The most intriguing race was the 10th, a Brooklyn-centered district with multiple candidates. Honorary squad member Mondaire Jones gave up his seat to run in this district rather than face Sean Patrick Maloney, the head of the Democratic Congressional Campaign Committee, who bigfooted him and prevailed on Tuesday night in Jones’s old district. The front-runner and winner was Dan Goldman. He’s a super-wealthy attorney and an heir to the Levi Strauss fortune. He’s hit all of the liberal Stations of the Cross: Sidwell Friends, Yale, Stanford Law, impeachment prosecutor, and (this is too perfect) MSNBC analyst. He was the conventional choice and got The New York Times’s endorsement, as did Nadler and Sean Maloney, a white male trifecta that must have sent Slack channels buzzing at the Gray Lady. Among the strongest candidates is Yuh-Line Niou, a Taiwanese American, very progressive.
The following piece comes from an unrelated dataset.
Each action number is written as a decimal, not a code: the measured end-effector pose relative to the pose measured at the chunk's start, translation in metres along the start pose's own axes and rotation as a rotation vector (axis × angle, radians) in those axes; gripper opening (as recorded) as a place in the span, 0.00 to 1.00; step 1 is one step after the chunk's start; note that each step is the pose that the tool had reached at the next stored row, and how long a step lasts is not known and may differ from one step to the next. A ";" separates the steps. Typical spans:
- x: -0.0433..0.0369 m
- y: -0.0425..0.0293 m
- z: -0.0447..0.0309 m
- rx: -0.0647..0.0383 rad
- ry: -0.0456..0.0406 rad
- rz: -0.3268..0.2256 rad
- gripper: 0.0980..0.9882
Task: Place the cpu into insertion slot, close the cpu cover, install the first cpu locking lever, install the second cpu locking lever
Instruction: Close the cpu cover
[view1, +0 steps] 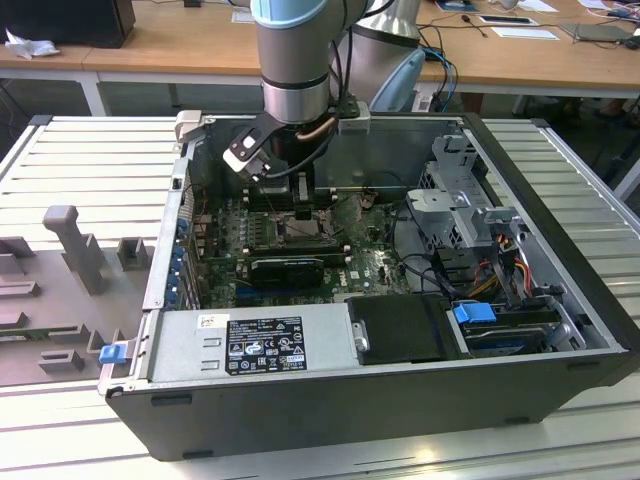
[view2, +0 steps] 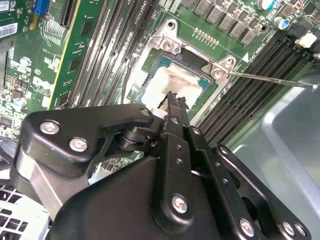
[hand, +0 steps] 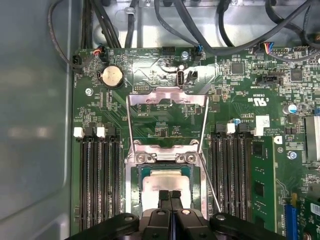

She’s spent considerable time clarifying her comments about the BDS movement, which promises to boycott, divest, and sanction Israel. This is generally the kind of question most New York politicians innately know how to handle, such as “Mets or Yankees?” and “Poppy or Plain?” But Niou’s wobbly insistence that she doesn’t support BDS, only anti-BDS legislation, seems to have kept her from free fall.
Of course, it wouldn’t be a primary night without a Planet Earth Republican facing a Trumper. In this case, the 23rd District saw a close contest between the perennial candidate Carl Paladino and Nick Langworthy. “You can shove a pole up The New York Times’s ass. And you can quote me on that,” Paladino told me on Election Night 2016 as we milled around the New York Hilton on 6th Avenue with My Pillow’s Mike Lindell and the comedian Joe Piscopo, realizing Trump was going to win. The following year Paladino was removed from the Buffalo school board after he was asked what he wished for in 2017. Among his answers: “Michelle Obama. I’d like her to return to being a male and let loose in the outback of Zimbabwe where she lives comfortably in a cave with Maxie, the gorilla.” Paladino lost.
As in the film Gladiator, Tuesday’s march of death grew wearying, even for the bread-and-circus political analysts who thrive on this. This redistricting plan didn’t accomplish anything, and it put able young politicians like Jones and seasoned hands like Maloney out of a job. That would have been okay if their demise was over policy or demographics or something interesting. For instance, 81-year-old Liz Holtzman ran for the 10th on Tuesday, 50 years after she shocked the country by knocking off veteran Congressman Emanuel Celler. The victory of an antiwar feminist against an aging machine pol meant everything in 1972. (And Holtzman went on to have a distinguished career not only in the House but as New York comptroller.) Likewise, when AOC knocked off Crowley, it showed that socialism held more sway with younger voters. Instead, Tuesday night at the abattoir got Democrats nothing. As Russell Crowe said, “Are you not entertained?”